To do: The listing below holds a line with "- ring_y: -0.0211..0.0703" and a later line with "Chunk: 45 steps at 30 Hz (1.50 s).". Write out those two lines and every line between them, exactly, and nothing else.

Start of Block

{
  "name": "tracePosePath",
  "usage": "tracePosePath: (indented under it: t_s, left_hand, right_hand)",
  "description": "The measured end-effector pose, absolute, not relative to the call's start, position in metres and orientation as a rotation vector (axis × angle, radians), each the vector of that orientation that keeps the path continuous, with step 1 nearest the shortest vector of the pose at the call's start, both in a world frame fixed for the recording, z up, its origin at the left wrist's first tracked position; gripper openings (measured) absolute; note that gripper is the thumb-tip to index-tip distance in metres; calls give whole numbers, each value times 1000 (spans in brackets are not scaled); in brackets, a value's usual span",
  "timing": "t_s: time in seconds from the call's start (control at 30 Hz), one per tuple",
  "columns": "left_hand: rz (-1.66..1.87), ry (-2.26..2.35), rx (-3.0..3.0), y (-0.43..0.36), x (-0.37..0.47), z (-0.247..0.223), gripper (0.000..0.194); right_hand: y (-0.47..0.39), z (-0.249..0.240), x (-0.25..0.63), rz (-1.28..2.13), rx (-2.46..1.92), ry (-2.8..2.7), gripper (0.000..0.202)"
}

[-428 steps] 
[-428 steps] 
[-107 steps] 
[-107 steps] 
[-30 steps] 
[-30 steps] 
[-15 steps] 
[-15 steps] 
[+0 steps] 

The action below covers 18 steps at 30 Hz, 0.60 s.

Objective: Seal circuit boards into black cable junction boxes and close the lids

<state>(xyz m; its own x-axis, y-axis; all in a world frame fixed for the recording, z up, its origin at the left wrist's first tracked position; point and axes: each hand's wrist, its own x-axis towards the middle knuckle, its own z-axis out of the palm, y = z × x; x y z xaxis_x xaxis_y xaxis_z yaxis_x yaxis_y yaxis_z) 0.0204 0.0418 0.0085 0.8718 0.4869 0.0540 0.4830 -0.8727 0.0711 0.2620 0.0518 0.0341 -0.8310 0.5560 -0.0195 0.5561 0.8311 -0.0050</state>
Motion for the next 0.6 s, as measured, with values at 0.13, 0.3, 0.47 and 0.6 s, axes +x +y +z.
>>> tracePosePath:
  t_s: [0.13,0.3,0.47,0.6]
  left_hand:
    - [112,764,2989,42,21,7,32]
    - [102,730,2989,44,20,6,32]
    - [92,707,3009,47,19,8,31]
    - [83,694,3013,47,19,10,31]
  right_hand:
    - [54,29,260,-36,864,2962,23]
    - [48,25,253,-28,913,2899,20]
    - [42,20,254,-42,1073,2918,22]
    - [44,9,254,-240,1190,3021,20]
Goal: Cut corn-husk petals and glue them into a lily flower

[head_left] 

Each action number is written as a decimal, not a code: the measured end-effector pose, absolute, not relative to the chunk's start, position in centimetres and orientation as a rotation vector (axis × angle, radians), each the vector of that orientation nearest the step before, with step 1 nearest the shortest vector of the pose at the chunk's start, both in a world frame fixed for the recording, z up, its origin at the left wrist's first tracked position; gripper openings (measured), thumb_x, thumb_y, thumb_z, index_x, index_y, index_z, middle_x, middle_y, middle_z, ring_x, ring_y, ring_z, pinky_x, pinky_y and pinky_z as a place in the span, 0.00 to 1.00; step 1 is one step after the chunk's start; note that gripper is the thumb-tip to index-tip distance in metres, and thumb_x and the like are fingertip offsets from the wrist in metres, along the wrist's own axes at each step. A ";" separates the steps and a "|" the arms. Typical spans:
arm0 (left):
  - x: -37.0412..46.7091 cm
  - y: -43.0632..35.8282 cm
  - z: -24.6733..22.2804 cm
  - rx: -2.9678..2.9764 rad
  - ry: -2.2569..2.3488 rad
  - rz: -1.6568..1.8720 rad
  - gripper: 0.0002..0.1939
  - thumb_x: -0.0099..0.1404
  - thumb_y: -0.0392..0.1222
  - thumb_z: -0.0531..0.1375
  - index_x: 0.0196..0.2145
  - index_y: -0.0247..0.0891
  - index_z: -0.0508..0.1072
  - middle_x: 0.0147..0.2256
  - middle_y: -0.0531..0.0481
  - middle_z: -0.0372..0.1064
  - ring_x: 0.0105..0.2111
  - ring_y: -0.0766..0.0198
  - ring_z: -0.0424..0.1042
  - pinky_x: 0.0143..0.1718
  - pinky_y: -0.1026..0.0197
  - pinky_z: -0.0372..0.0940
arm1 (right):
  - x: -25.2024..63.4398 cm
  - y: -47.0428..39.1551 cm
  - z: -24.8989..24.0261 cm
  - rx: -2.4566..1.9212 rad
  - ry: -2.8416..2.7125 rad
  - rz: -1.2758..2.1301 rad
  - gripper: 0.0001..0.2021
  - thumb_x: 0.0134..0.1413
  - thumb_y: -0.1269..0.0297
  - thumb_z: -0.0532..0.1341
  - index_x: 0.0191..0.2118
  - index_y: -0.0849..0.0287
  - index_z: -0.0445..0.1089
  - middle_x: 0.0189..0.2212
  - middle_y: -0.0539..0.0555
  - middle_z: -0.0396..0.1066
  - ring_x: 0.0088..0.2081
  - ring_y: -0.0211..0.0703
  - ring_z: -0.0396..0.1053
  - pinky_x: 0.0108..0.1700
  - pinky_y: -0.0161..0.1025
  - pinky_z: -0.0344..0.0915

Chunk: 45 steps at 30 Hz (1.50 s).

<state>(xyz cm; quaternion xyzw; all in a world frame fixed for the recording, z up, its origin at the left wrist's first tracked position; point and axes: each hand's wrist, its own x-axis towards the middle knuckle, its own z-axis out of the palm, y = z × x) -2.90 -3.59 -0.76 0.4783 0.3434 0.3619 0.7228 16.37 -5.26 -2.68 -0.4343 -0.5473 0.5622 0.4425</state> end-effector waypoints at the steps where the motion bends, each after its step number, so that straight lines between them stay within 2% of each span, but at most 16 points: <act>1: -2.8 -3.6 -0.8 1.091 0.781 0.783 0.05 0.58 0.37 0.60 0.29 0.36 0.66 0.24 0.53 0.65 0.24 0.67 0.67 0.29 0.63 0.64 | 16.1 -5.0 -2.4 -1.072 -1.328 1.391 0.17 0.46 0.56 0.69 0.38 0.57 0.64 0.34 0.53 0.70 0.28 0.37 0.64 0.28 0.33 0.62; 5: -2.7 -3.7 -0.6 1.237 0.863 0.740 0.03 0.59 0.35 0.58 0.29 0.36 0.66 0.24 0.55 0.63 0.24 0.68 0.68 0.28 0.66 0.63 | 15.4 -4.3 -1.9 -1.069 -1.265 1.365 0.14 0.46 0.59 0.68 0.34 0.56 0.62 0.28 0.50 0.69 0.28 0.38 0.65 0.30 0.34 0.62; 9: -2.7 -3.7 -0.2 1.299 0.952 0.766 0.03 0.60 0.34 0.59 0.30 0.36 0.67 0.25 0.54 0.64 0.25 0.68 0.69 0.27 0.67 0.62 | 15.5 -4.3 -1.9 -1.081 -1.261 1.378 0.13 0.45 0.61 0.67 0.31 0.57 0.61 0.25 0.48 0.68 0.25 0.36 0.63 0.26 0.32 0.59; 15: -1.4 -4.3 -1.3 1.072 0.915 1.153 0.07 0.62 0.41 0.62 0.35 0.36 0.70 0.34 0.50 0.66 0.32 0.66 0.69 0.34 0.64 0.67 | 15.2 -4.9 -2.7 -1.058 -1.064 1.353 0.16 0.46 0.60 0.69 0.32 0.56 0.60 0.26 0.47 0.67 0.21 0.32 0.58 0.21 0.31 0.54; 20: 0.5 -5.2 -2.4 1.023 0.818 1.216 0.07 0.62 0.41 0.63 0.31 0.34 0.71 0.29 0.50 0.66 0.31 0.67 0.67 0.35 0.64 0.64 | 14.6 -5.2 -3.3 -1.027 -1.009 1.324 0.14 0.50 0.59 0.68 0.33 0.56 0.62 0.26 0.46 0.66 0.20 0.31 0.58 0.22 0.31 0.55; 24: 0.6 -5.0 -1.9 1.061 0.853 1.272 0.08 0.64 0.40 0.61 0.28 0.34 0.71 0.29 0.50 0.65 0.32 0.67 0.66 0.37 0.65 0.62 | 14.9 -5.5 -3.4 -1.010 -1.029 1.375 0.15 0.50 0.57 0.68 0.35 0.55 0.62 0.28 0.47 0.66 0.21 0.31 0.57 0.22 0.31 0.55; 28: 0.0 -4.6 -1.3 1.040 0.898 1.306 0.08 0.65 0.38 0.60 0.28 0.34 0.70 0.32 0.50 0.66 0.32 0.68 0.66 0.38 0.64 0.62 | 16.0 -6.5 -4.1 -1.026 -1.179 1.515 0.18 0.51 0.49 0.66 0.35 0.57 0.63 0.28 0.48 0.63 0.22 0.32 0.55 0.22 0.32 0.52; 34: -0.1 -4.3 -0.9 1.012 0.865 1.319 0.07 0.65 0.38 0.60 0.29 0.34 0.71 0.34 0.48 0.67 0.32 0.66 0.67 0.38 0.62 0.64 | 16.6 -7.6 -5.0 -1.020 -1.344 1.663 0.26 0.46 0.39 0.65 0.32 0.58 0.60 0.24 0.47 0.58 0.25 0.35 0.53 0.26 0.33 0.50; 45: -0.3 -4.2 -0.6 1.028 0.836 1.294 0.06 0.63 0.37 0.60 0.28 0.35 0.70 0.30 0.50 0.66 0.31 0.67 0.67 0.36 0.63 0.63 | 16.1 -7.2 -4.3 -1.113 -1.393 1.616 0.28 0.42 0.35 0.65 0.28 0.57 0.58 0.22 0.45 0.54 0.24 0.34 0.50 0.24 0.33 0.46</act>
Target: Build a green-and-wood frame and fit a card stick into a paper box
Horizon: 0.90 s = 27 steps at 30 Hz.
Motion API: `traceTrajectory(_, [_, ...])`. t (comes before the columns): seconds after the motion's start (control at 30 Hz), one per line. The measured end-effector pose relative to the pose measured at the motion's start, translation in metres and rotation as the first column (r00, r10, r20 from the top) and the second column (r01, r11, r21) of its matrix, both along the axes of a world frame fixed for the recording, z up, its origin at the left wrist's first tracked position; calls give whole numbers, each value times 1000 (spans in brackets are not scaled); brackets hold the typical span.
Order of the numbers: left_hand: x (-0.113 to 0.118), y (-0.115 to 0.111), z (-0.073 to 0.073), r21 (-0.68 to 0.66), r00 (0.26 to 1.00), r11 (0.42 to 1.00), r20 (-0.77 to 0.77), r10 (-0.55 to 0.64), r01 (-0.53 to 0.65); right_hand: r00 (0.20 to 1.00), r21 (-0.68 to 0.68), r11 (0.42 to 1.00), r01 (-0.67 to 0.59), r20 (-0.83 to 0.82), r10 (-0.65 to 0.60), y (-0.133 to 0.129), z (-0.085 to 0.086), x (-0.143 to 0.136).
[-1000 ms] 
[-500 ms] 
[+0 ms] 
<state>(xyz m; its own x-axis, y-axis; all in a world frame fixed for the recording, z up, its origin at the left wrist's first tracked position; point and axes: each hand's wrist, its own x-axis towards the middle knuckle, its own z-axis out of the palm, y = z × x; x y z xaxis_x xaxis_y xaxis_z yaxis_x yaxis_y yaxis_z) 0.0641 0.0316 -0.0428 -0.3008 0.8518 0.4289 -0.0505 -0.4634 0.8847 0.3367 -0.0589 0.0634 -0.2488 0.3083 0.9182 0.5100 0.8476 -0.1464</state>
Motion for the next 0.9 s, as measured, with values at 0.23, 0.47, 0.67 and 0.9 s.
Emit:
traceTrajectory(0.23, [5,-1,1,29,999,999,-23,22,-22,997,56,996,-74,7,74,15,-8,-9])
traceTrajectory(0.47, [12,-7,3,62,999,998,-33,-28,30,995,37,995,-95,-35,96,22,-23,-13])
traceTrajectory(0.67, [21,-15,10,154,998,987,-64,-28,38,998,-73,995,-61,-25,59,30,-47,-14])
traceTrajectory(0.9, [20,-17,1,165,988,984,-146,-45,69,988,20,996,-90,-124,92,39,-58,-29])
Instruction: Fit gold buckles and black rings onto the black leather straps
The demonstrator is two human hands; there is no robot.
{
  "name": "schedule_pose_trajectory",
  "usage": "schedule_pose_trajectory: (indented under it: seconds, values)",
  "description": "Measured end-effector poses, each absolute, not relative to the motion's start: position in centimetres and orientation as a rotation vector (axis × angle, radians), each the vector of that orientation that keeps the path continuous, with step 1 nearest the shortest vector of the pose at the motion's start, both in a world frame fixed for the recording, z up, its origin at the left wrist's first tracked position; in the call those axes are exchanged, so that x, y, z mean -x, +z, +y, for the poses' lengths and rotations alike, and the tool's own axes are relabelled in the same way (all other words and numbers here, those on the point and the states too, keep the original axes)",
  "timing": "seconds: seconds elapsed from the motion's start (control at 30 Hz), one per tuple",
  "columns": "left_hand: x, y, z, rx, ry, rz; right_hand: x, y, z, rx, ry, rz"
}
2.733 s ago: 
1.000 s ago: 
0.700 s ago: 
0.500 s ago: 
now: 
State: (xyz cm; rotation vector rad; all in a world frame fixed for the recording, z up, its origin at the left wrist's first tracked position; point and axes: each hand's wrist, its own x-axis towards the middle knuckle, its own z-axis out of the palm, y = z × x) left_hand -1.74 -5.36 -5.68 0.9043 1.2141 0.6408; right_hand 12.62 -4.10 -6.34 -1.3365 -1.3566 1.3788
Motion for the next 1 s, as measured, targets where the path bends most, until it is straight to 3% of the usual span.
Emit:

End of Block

Response to this exercise:
  - ring_y: -0.0211..0.0703
  - ring_z: -0.0396..0.1053
  - pinky_x: 0.0108..0.1700
  - pinky_y: -0.0161..0.1025
  - pinky_z: -0.0344..0.0915

Chunk: 45 steps at 30 Hz (1.50 s).

Nothing more belongs to this exercise.